Flow Cytometry and Cell Sorting
Flow-cytometric analyses of lung cells were performed as before (18, 20). Additional detail is provided in the online supplement.
Cell Migration Assay and Coculture
Cell migration assay was analyzed using a 24-well plate and 8.0-μm Pore Polycarbonate Membrane Insert (Corning Incorporated, Corning, NY) precoated with gelatin solution (Attachment Factor; Life Technologies, Grand Island, NY). Lung fibroblasts (passage 3 isolated from BLM- or SAL-treated mice) were incubated with the fluorescent dye Calcein-AM (BD biosciences, San Diego, CA) for 30 minutes at 37°C in Dulbecco’s modified Eagle medium with 0.5% bovine serum albumin. The cells (5 × 105/ml) were then added to the upper chamber. Sorted lung GFPhi or GFPlow cells (5 × 104 in 100 μl of the same media) were added to the lower chamber. After incubation for 4 hours at 37°C, the migrated fibroblasts on the undersurface of the membrane insert were measured with a fluorescence plate reader (Gemini EM, Molecular Devices, Sunnyvale, CA) using a 490/515-nm filter set. Sorted lung GFPhi or GFPlow cells (5 × 104 cells in Dulbecco’s modified Eagle medium with 0.5% bovine serum albumin) were further cocultured for 48 hours with lung fibroblasts (5 × 105 cells) isolated from BLM- or SAL-treated mice. In this experiment, to analyze the effect of factors secreted by GFP+ cells (indirect effect), a 24-well plate and 0.5-μm Pore Polycarbonate Membrane Insert (Corning Incorporated) were used. The fibroblasts were placed at lower chamber and sorted lung GFP+ cells were added to upper chamber.

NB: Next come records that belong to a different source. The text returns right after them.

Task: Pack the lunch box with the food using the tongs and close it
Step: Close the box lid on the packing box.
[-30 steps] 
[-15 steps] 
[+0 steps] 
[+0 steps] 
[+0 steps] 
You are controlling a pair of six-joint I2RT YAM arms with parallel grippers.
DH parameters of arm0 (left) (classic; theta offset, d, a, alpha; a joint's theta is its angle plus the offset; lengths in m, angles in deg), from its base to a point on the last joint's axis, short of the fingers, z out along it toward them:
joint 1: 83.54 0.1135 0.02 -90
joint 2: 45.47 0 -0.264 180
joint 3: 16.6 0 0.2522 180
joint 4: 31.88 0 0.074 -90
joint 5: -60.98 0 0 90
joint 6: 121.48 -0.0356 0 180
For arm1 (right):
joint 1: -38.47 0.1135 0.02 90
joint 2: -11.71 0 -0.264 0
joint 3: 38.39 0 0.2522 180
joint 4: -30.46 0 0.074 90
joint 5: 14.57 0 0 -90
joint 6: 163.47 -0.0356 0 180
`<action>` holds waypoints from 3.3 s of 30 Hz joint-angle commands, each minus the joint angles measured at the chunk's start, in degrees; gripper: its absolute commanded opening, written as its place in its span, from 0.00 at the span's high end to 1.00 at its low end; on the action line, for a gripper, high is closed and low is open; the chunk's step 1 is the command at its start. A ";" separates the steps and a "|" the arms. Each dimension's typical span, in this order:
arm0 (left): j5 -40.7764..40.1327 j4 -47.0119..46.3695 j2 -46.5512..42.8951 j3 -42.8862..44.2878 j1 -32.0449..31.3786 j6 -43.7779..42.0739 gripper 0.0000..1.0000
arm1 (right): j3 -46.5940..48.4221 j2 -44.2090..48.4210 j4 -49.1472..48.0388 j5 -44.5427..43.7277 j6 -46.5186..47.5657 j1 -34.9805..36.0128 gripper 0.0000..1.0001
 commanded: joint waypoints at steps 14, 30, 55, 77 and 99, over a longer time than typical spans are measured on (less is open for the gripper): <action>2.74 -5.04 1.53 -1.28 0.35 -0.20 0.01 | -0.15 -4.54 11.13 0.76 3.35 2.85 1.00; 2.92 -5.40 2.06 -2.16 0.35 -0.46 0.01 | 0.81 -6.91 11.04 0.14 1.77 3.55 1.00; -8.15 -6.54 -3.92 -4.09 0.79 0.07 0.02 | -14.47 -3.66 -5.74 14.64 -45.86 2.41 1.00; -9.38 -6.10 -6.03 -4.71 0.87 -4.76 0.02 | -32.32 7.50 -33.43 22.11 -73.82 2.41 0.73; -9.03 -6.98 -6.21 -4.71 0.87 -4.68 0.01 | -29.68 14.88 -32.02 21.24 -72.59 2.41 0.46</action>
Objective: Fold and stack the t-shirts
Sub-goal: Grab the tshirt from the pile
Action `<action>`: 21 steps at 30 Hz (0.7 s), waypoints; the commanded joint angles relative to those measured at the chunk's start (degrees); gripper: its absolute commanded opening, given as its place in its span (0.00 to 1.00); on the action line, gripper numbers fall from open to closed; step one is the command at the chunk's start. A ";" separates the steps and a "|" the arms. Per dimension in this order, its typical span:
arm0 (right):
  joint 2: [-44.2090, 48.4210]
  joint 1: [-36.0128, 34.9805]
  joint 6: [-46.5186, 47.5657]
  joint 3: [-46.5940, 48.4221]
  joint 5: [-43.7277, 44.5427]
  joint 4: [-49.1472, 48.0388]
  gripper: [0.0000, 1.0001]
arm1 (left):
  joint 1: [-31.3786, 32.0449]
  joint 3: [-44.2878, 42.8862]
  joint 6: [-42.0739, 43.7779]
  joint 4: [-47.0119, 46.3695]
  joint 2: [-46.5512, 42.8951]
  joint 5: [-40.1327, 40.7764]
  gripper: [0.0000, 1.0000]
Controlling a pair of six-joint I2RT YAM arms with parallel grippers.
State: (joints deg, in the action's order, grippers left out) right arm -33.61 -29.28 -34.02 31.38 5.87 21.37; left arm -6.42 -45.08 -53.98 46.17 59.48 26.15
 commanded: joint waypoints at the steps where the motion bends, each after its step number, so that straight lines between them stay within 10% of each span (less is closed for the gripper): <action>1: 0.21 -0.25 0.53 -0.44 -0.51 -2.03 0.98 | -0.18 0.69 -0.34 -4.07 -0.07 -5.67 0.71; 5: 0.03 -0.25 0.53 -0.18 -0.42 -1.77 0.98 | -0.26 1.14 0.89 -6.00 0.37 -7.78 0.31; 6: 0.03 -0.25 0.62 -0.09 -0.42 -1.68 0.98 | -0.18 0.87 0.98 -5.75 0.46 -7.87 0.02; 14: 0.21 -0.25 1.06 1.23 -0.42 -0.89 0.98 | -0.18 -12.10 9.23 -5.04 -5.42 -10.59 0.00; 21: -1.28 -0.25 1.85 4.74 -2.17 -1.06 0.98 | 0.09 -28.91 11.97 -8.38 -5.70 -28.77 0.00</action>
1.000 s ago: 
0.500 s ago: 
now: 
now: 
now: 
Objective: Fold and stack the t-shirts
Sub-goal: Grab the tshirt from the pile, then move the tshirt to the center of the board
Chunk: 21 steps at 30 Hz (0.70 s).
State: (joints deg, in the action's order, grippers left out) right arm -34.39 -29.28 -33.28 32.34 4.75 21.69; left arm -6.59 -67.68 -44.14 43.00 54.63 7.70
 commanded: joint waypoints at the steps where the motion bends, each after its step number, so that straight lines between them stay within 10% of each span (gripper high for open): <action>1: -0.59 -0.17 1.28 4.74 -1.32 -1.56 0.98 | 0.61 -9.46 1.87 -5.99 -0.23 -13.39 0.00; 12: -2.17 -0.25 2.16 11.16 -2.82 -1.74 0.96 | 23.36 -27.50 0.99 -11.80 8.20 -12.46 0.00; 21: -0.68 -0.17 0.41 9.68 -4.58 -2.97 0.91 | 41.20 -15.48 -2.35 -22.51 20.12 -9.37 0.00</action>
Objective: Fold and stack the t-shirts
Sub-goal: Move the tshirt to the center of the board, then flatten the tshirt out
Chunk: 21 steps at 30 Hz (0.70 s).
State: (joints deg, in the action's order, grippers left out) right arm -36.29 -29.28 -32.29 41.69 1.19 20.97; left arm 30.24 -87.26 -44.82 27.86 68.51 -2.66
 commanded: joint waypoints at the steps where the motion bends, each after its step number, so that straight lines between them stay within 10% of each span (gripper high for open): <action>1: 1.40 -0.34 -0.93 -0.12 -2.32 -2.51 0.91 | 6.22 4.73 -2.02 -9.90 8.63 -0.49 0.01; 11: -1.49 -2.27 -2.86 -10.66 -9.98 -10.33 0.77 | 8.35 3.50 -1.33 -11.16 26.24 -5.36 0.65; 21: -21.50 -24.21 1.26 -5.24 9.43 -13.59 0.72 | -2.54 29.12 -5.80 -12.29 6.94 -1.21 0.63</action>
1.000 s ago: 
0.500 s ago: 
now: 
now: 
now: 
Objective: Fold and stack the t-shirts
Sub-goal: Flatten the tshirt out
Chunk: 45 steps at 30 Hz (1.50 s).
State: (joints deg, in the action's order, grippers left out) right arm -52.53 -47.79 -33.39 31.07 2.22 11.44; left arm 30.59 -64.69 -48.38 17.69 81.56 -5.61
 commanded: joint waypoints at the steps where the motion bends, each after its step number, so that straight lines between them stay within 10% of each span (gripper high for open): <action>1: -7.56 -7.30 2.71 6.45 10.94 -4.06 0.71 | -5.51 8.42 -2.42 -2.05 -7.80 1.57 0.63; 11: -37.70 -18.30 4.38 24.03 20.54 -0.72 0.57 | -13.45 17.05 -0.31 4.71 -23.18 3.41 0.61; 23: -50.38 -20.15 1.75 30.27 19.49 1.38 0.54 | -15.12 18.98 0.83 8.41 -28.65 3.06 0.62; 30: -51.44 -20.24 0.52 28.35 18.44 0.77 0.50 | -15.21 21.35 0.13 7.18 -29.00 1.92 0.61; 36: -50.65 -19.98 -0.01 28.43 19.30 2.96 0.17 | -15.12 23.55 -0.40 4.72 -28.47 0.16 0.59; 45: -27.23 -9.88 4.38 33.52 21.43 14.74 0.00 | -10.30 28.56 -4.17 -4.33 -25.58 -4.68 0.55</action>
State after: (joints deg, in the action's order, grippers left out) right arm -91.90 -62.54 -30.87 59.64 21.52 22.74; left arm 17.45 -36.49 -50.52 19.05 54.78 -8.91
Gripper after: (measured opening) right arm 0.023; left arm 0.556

Purification of RNA, Reverse Transcription, and Real-Time Quantitative Polymerase Chain Reaction
Purification of RNA, reverse transcription and real-time quantitative polymerase chain reaction were performed as previously described (21). Additional detail is provided in the online supplement.
Induction and In Vivo Transfer of CD11c+ BMDCs
Dendritic cell skewed CD11c+ BMDCs were induced as before (20), and transferred endotracheally into WT recipient mice. Additional detail is provided in the online supplement.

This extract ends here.